→ **TASK GOAL**
Write down the listing again exactly as it appears below, without its pictures.

→ **SOURCE DATA**
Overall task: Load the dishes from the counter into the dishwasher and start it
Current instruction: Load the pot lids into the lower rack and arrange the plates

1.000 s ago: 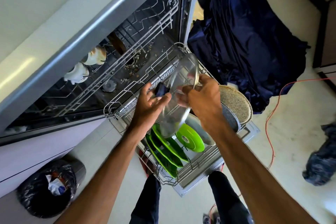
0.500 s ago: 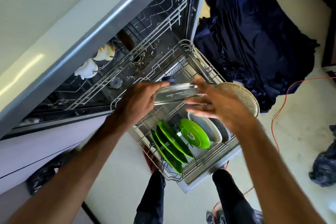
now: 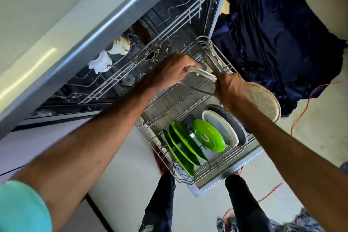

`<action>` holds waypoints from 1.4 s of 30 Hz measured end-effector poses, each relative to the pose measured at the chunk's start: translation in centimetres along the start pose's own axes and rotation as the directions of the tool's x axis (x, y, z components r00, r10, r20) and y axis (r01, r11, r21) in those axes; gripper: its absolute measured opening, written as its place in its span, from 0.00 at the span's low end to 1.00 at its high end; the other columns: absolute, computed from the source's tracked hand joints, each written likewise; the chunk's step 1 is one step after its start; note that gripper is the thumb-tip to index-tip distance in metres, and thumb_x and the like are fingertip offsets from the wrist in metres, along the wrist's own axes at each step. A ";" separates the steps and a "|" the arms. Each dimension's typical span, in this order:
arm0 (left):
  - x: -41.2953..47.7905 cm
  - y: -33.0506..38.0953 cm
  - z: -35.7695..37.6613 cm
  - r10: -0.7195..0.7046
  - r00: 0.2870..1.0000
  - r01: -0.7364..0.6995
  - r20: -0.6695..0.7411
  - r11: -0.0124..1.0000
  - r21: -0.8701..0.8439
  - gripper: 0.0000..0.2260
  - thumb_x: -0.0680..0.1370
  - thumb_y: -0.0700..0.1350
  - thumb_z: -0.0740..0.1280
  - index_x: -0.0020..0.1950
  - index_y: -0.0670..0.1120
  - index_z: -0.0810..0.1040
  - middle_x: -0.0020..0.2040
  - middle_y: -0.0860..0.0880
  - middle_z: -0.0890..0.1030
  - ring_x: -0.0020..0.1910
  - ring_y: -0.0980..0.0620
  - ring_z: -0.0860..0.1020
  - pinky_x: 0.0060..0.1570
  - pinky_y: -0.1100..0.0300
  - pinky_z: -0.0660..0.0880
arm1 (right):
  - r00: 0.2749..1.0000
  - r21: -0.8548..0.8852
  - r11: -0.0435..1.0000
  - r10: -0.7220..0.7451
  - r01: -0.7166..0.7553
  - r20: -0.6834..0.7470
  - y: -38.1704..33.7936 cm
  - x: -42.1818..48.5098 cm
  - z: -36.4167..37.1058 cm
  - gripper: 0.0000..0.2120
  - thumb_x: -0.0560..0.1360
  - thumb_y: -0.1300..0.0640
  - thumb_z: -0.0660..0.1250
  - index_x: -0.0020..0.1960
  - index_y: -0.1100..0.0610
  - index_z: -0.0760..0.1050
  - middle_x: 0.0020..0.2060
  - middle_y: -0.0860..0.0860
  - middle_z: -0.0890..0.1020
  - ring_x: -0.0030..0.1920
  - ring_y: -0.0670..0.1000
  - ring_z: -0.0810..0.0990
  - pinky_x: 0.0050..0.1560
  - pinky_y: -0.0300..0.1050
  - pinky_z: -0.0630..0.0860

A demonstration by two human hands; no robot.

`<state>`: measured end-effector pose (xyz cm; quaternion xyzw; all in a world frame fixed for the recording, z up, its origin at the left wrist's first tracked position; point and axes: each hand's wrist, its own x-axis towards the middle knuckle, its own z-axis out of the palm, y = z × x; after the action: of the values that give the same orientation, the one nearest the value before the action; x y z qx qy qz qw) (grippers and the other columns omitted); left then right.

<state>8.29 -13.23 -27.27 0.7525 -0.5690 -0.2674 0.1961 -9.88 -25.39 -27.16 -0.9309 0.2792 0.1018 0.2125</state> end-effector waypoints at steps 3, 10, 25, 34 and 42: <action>1.1 0.3 1.0 -0.013 0.988 0.013 -0.152 1.000 0.002 0.13 0.78 0.34 0.68 0.62 0.41 0.81 0.60 0.43 0.83 0.57 0.50 0.82 0.58 0.55 0.80 | 0.999 0.010 1.000 0.019 -0.018 -0.051 0.9 0.5 0.2 0.13 0.77 0.65 0.63 0.61 0.60 0.79 0.41 0.68 0.81 0.42 0.69 0.81 0.42 0.56 0.75; 0.1 1.0 3.3 -0.424 0.838 0.380 -0.342 0.905 -0.191 0.29 0.79 0.32 0.65 0.79 0.39 0.62 0.76 0.42 0.69 0.75 0.46 0.67 0.73 0.68 0.59 | 0.955 0.098 0.956 0.284 -0.276 -0.082 3.1 1.7 0.4 0.08 0.77 0.60 0.62 0.49 0.62 0.78 0.44 0.69 0.79 0.46 0.72 0.78 0.44 0.57 0.74; -2.7 -1.5 7.0 -0.548 0.810 0.458 -0.208 0.813 -0.361 0.17 0.75 0.30 0.67 0.63 0.40 0.78 0.59 0.42 0.82 0.57 0.47 0.81 0.57 0.51 0.80 | 0.951 0.094 0.951 0.302 -0.296 -0.060 0.8 4.5 0.8 0.10 0.80 0.58 0.62 0.57 0.62 0.76 0.53 0.66 0.78 0.54 0.67 0.77 0.53 0.57 0.74; -2.5 -1.1 7.2 -0.525 0.842 0.465 -0.123 0.822 -0.328 0.16 0.76 0.30 0.66 0.63 0.37 0.79 0.60 0.42 0.82 0.58 0.49 0.81 0.48 0.82 0.69 | 0.969 0.060 0.968 0.246 -0.245 -0.016 0.2 6.4 0.2 0.13 0.81 0.54 0.63 0.59 0.63 0.74 0.55 0.64 0.77 0.55 0.65 0.77 0.53 0.57 0.76; -3.0 -1.1 8.0 -0.550 0.834 0.498 -0.039 0.782 -0.373 0.15 0.77 0.31 0.64 0.62 0.38 0.80 0.60 0.42 0.83 0.55 0.55 0.80 0.45 0.83 0.69 | 0.961 0.046 0.962 0.267 -0.271 0.076 0.9 7.4 -1.5 0.16 0.80 0.58 0.63 0.64 0.66 0.72 0.60 0.67 0.73 0.59 0.67 0.76 0.59 0.62 0.77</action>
<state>3.52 -9.94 -33.63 0.8516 -0.2645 -0.3519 0.2845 -4.17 -30.24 -28.41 -0.8740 0.3981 0.1542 0.2321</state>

→ **EXPECTED ANSWER**
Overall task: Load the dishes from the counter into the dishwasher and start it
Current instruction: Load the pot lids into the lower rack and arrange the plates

1.000 s ago: 
0.500 s ago: 
now: 

`<action>` holds waypoints from 1.4 s of 30 Hz measured end-effector poses, each relative to the pose measured at the chunk's start: translation in centimetres along the start pose's own axes and rotation as the directions of the tool's x axis (x, y, z components r00, r10, r20) and y axis (r01, r11, r21) in those axes; gripper: its absolute measured opening, written as its place in its span, from 0.00 at the span's low end to 1.00 at its high end; the other columns: absolute, computed from the source's tracked hand joints, each written likewise; the chunk's step 1 is one step after its start; note that gripper is the thumb-tip to index-tip distance in metres, and thumb_x and the like are fingertip offsets from the wrist in metres, along the wrist's own axes at each step. A ";" separates the steps and a "|" the arms. Each dimension's typical span, in this order:
arm0 (left):
  - x: -41.2953..47.7905 cm
  - y: -33.0506..38.0953 cm
  - z: -35.7695..37.6613 cm
  - r10: -0.7195..0.7046
  - r00: 0.2870..1.0000
  - r01: -0.7364..0.6995
  - r20: -0.6695..0.7411
  - r11: -0.0124..1.0000
  - r21: -0.8701..0.8439
  - gripper: 0.0000..0.2260
  - thumb_x: -0.0680..0.1370
  - thumb_y: -0.0700..0.1350
  - thumb_z: -0.0740..0.1280
  - index_x: -0.0020..0.1950
  - index_y: -0.0670..0.1120
  - index_z: -0.0810..0.1040
  - middle_x: -0.0020..0.2040
  - middle_y: -0.0860..0.0880
  - middle_z: -0.0890..0.1030
  - ring_x: -0.0020..0.1910
  - ring_y: -0.0980..0.0620
  - ring_z: -0.0860..0.1020
  - pinky_x: 0.0060..0.1570
  - pinky_y: -0.1100..0.0300
  - pinky_z: -0.0660..0.0880
arm1 (right):
  - r00: 0.2749..1.0000
  - r21: -0.8548..0.8852
  - r11: -0.0435..1.0000
  - r10: -0.7220..0.7451
  - r01: -0.7166..0.7553
  - r20: -0.6834..0.7470
  - y: -38.1704..33.7936 cm
  - x: -42.1818..48.5098 cm
  - z: -36.4167..37.1058 cm
  - gripper: 0.0000..0.2120
  - thumb_x: -0.0560..0.1360
  - thumb_y: -0.1300..0.0640
  - thumb_z: -0.0660..0.1250
  - index_x: -0.0020..0.1960
  - index_y: -0.1100..0.0610
  - index_z: -0.0760..0.1050
  - middle_x: 0.0020..0.2060
  - middle_y: -0.0860..0.0860
  - middle_z: -0.0890..0.1020
  - ring_x: -0.0030..0.1920
  - ring_y: -0.0670..0.1000
  - ring_z: -0.0810..0.0990
  - pinky_x: 0.0050..0.1560
  - pinky_y: -0.0300..0.1050
  - pinky_z: -0.0630..0.0860

A demonstration by two human hands; no robot.

`<state>`: measured end-effector pose (xyz cm; quaternion xyzw; all in a world frame fixed for the recording, z up, its origin at the left wrist's first tracked position; point and axes: each hand's wrist, its own x-axis towards the middle knuckle, its own z-axis out of the palm, y = z × x; after the action: of the values that give the same orientation, the one nearest the value before the action; x y z qx qy qz qw) (grippers and the other columns omitted); left then right.

<state>8.29 -13.23 -27.27 0.7525 -0.5690 -0.2674 0.1961 -9.88 -25.39 -27.16 -0.9309 0.2792 0.1018 0.2125</state> end-effector waypoints at steps 3, 10, 25, 34 and 42: <action>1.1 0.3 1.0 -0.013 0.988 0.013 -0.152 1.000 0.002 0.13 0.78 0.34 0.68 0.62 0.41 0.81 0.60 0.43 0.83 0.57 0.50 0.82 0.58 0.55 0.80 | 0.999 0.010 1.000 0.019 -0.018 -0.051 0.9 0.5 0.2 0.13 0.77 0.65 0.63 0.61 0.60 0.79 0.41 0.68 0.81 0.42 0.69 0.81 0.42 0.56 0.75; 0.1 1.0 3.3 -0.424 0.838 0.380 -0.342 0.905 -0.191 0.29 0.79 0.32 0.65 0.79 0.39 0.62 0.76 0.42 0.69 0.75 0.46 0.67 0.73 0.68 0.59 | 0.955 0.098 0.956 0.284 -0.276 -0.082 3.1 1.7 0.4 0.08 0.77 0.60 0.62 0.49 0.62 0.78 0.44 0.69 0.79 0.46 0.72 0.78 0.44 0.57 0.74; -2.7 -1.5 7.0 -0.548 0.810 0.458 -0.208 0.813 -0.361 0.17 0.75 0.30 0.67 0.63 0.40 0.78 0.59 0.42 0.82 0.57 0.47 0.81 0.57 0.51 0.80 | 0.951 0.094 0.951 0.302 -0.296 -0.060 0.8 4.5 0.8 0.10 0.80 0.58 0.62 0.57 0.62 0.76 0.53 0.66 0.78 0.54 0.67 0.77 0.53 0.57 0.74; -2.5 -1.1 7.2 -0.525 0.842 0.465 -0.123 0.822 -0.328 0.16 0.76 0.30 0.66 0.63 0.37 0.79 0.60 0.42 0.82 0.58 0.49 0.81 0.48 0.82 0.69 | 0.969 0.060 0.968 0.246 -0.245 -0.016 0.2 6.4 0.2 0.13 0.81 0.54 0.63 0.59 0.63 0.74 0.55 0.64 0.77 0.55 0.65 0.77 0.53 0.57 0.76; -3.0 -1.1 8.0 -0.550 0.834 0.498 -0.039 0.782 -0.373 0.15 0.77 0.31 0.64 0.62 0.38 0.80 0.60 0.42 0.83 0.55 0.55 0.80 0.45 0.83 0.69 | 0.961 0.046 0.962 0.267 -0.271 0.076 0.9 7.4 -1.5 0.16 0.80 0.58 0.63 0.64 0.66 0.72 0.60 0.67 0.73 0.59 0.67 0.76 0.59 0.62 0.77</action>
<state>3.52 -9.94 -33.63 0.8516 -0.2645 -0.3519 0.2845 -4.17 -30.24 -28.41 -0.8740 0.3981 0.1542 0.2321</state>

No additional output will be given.